« Nos racines et notre entité »
Étudiante en biologie, Laurence Dèche a choisi de reprendre le domaine familial : le château de Millet dont elle a spectaculairement fait progresser les ventes
En plus de vingt ans de présence sur la propriété, Laurence a mûri. La jeune femme timide qui arrivait sur la pointe des pieds dans l’exploitation familiale, a laissé place à une chef d’entreprise aguerrie, ambitieuse, aux résultats particulièrement encourageants.
Mais n’allez pas croire que Laurence Dèche écrit une nouvelle page du Château de Millet sans s’appuyer sur l’héritage familial. Tout au contraire. D’ailleurs, elle n’hésite pas à raconter l’achat de Millet par ses ancêtres en 1890. Un acte notarié sur lequel figurait traces de la distillation au domaine et quinze hectares de vignes sur une propriété où la polyculture petit élevage était la règle. « Mon père se souvient que son grand-père parlait d’une parcelle de blé que l’on consacrait à la fabrication du pain », sourit Laurence. Une autre époque.
Elle n’oublie pas davantage le travail de son papa Francis : « c’est lui qui a développé notre vignoble. Par son engagement, son investissement syndical, national, il a ouvert Millet. Et aujourd’hui nous profitons de son travail. »
C’est en 2002 que Laurence s’est installée au domaine. Après un solide bagage en biologie (un troisième cycle) elle travaille dans l’univers du phytosanitaire. Une importante entreprise lui propose un contrat en Angleterre. Son choix est ailleurs. « Je donnais des coups de mains à la maison depuis toujours et j’ai eu envie de travailler à Millet. Plutôt qu’une main tendue de mes parents c’est moi qui me suis proposée. Ils ont été très surpris, avec quatre filles ils n’avaient pas imaginé qu’une d’entre elle reviendrait sur la propriété. »
Laurence l’admet, à son arrivée, si l’exploitation viticole était au top, il en était différemment côté ventes. « Mes parents faisaient un marché par an, à Rouen, parce qu’ils y avaient des amis… Quant à l’export, lorsque nous étions approchés, on donnait le contact à un collègue… »
« L’armagnac est ce qui nous ancre le plus dans notre histoire de vigneron. »
Alors Laurence s’est plongée dans un domaine qu’elle ne maîtrisait pas. Elle a bossé l’anglais commercial, bien loi du scientifique qu’elle connaissait beaucoup mieux. « J’ai participé à tous les salons que proposaient les Côtes de Gascogne et le syndicat des vins du Sud-Ouest. »
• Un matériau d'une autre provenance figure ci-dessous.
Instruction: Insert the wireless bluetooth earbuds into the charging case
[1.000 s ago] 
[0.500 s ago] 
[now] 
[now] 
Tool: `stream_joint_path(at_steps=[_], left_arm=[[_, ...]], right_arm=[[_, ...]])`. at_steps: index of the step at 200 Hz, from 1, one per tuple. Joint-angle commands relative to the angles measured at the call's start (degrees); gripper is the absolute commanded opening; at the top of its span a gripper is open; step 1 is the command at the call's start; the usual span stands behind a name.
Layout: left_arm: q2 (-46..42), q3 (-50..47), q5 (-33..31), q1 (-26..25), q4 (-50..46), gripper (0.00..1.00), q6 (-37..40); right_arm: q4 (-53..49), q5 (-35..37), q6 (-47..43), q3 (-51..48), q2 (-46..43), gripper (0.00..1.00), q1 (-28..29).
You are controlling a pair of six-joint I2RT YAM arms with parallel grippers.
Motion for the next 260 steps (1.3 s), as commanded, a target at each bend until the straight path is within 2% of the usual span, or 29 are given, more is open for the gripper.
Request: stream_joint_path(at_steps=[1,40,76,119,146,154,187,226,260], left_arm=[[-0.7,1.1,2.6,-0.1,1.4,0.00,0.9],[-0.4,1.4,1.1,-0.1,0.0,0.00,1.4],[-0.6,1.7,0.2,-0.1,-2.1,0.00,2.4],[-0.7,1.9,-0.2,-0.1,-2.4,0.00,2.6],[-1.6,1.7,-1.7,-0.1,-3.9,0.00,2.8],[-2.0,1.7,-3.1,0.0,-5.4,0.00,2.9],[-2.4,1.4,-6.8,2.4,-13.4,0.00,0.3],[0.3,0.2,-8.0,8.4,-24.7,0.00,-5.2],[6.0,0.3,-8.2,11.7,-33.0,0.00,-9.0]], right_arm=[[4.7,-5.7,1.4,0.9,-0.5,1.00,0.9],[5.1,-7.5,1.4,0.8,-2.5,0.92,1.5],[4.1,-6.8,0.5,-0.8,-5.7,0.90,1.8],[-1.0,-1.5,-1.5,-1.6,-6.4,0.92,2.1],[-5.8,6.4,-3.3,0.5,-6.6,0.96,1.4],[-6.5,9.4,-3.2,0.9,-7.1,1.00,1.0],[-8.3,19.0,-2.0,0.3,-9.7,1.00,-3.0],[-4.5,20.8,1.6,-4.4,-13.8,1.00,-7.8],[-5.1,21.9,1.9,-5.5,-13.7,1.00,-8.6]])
La jeune femme a organisé sa distribution, en France mais aussi à l’export. Sans oublier la restructuration du vignoble passé de 50 à près de 90 hectares.
En 2008, elle prenait définitivement les rênes de la Maison dont ses parents devenaient salariés. Et petit à petit Laurence a mis sa patte sur le Château de Millet. Avec ses vins et son armagnac « qui a toujours été très présent. L’armagnac s’est affectif, se sont aussi nos racines, notre entité. L’armagnac est ce qui nous ancre le plus dans notre histoire de vigneron. Car nous sommes des purs vignerons indépendants. »
Pas étonnant que depuis quelques années ses chiffres de ventes cartonnent. Avec un développement de près de 5 % par an, Millet a doublé le nombre de bouteilles d’armagnac en cinq ans pour atteindre 12 000 ventes annuelles. Une très belle progression, tant en France qu’à l’export, avec un trio de pays acheteurs composé des États-Unis, de la Suisse et de l’Allemagne.
Quant au chiffre d’affaires de l’armagnac, il conforte la place de l’eau-de-vie dans l’activité du château de Millet.
Une ascension qui récompense le travail de Laurence la biologiste, devenue une commerciale et une chef d’entreprise assurées.